Exercise requirements ▸ If a line in the material below holds the string "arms", tally it, then give the tally alone.

━━━━━━━━

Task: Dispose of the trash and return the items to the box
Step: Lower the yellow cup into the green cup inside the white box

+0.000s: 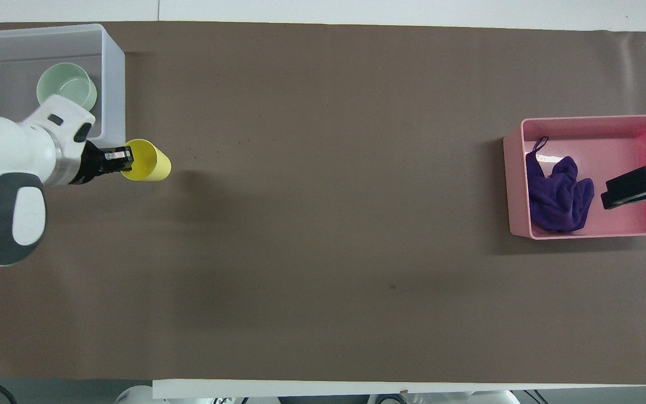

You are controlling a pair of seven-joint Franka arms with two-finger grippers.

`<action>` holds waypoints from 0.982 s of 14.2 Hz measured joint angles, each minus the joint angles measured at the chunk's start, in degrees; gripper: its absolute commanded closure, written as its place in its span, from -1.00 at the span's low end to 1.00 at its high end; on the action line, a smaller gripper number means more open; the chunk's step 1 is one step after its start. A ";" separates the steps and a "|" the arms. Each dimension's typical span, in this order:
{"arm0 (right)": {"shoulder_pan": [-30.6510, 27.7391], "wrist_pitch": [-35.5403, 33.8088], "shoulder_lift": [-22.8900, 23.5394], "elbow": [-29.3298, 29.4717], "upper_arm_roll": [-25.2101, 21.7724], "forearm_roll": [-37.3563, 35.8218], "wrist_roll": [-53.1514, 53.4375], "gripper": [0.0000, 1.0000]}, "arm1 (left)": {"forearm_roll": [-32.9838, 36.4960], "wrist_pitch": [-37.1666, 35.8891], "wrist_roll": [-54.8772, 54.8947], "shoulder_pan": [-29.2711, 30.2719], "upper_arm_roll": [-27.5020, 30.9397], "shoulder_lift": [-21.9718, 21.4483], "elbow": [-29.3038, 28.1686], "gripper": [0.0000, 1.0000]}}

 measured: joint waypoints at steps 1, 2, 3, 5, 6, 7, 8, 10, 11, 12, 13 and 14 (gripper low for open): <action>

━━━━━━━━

Written response ▸ 2